REQUIREMENT
When you repeat the entries, reproduce each line exactly and omit every picture.

EXTRACTED INFORMATION
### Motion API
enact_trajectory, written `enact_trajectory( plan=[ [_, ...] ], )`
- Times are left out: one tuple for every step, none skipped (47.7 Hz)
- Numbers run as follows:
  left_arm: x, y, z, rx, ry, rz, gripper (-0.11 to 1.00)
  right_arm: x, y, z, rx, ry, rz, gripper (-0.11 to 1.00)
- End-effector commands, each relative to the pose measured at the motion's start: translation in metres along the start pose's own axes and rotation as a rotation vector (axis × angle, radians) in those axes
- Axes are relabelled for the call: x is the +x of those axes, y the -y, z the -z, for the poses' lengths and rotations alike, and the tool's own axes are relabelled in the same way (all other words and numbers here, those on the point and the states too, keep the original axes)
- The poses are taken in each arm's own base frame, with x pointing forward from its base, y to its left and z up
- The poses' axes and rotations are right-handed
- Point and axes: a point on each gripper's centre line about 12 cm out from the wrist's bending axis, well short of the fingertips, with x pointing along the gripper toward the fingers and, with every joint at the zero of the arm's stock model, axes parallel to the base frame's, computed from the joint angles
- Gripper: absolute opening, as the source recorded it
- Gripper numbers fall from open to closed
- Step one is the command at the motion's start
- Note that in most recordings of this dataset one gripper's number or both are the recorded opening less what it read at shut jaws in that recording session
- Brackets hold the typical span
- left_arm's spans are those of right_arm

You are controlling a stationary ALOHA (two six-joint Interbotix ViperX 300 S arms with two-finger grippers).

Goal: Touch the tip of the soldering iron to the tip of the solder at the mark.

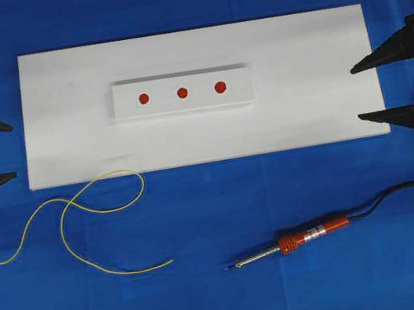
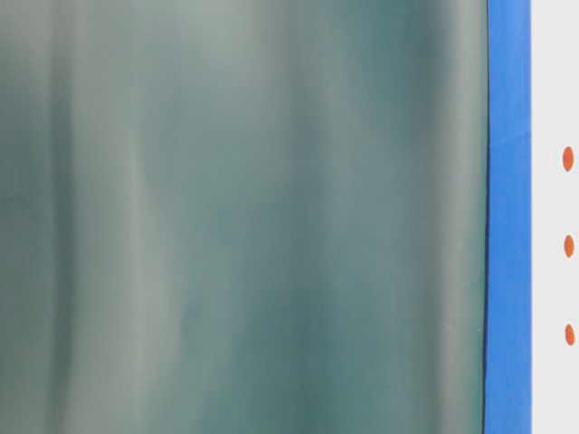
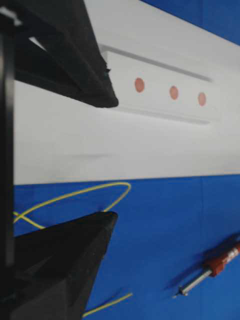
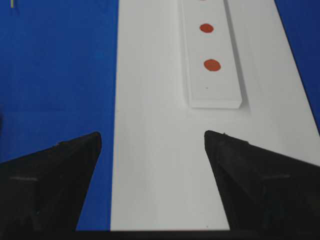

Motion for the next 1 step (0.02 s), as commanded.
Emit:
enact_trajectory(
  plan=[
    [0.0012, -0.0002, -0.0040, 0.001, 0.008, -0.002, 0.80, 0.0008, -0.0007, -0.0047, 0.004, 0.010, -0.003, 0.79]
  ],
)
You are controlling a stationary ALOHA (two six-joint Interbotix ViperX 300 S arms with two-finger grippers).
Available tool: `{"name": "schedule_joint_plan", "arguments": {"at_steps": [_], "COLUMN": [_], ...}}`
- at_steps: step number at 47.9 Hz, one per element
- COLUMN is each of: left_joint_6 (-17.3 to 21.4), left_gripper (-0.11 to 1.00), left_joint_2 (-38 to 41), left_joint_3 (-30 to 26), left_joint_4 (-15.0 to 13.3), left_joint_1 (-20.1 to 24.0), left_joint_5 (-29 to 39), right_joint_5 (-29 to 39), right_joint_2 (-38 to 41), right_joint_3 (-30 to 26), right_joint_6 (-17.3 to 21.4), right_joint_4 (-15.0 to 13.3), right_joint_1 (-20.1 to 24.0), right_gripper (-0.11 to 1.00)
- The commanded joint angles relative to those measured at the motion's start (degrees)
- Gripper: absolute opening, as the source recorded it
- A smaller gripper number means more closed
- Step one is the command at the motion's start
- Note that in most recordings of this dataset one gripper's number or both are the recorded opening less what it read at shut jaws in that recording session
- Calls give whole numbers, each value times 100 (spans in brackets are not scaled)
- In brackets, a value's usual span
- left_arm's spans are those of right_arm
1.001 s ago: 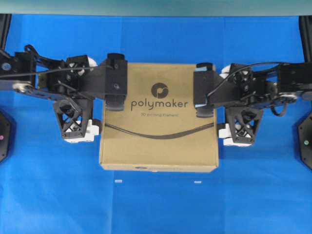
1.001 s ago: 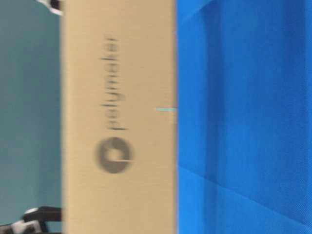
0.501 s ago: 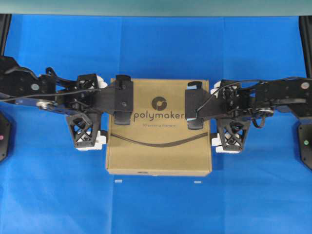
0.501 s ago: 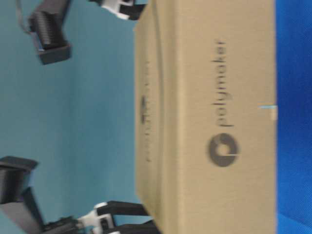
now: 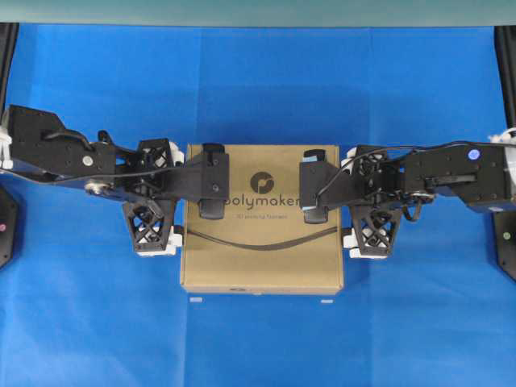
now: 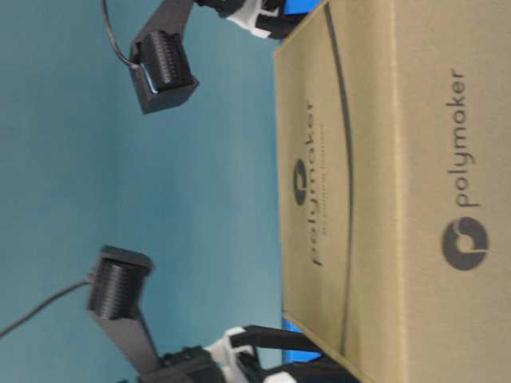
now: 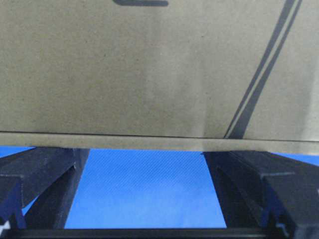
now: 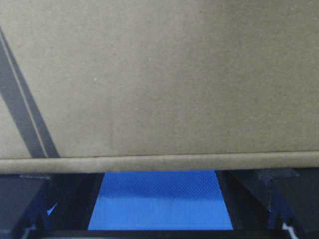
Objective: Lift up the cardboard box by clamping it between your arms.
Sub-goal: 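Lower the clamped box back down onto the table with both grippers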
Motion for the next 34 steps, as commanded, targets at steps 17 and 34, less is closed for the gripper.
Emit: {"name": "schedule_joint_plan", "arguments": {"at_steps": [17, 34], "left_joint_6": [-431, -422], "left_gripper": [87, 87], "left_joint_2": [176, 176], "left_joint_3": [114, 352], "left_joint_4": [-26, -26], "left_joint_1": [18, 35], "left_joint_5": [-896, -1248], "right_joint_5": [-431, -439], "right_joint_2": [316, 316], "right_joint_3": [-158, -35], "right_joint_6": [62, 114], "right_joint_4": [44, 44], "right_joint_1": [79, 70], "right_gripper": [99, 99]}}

REPLY TO THE EXERCISE
### Motion API
enact_trajectory, written `enact_trajectory( plan=[ [_, ...] ], )`
- Times are left out: one tuple for every step, none skipped (47.7 Hz)
- Numbers run as follows:
  left_arm: x, y, z, rx, ry, rz, gripper (-0.11 to 1.00)
  right_arm: x, y, z, rx, ry, rz, gripper (-0.11 to 1.00)
- End-effector commands, each relative to the pose measured at the motion's start: translation in metres along the start pose's own axes and rotation as a rotation vector (axis × angle, radians) in those axes
- Axes are relabelled for the call: x is the +x of those axes, y the -y, z the -z, for the poses' lengths and rotations alike, and the tool's own axes are relabelled in the same way (all other words and numbers here, those on the point and the states too, keep the original axes)
- The poses are taken in each arm's own base frame, with x pointing forward from its base, y to its left and z up
- The poses' axes and rotations are right-handed
- Point and axes: a point on each gripper's centre line about 12 cm out from the wrist's bending axis, well short of the fingertips, with x pointing along the gripper toward the fingers and, with every joint at the zero of the arm's stock model, axes parallel to the base frame's, computed from the joint angles
- Gripper: absolute opening, as the source recorded it
- Gripper numbers fall from open to closed
- Step one is the command at the motion's start
- Note that in most recordings of this dataset one gripper's number or both are the recorded opening less what it read at shut jaws in that recording session
- Brackets hold the typical span
- left_arm's spans are those of right_arm

You are controlling a stationary ALOHA (two six-joint Interbotix ViperX 300 S arms with two-finger grippers).

Goal: Touch the tip of the soldering iron to the tip of the solder at the mark.


Motion for the next 1 step (0.02 s), as commanded.
Emit:
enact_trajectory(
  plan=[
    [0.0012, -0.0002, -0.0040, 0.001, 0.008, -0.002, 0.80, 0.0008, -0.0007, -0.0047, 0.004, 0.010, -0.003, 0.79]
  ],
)
You are controlling a stationary ALOHA (two six-joint Interbotix ViperX 300 S arms with two-finger grippers).
Available tool: `{"name": "schedule_joint_plan", "arguments": {"at_steps": [_], "COLUMN": [_], ...}}`
- at_steps: step number at 47.9 Hz, one per element
- COLUMN is each of: left_joint_6 (-17.3 to 21.4), left_gripper (-0.11 to 1.00), left_joint_2 (-38 to 41), left_joint_3 (-30 to 26), left_joint_4 (-15.0 to 13.3), left_joint_1 (-20.1 to 24.0), left_joint_5 (-29 to 39), right_joint_5 (-29 to 39), right_joint_2 (-38 to 41), right_joint_3 (-30 to 26), right_joint_6 (-17.3 to 21.4), right_joint_4 (-15.0 to 13.3), right_joint_1 (-20.1 to 24.0), right_gripper (-0.11 to 1.00)
- The commanded joint angles relative to those measured at the motion's start (degrees)
- Gripper: absolute opening, as the source recorded it
- A smaller gripper number means more closed
- Step one is the command at the motion's start
- Note that in most recordings of this dataset one gripper's number or both are the recorded opening less what it read at shut jaws in that recording session
- Calls give whole numbers, each value times 100 (spans in brackets are not scaled)
- In brackets, a value's usual span
- left_arm's spans are those of right_arm
1.001 s ago: 
1.001 s ago: 
0.501 s ago: 
0.501 s ago: 
now: 
now: 
now: 
now: 
Objective: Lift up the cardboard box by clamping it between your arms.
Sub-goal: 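Lower the clamped box back down onto the table with both grippers
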Motion for the next 34 steps, as commanded, targets at steps 17 and 34, less is closed for the gripper.
Emit: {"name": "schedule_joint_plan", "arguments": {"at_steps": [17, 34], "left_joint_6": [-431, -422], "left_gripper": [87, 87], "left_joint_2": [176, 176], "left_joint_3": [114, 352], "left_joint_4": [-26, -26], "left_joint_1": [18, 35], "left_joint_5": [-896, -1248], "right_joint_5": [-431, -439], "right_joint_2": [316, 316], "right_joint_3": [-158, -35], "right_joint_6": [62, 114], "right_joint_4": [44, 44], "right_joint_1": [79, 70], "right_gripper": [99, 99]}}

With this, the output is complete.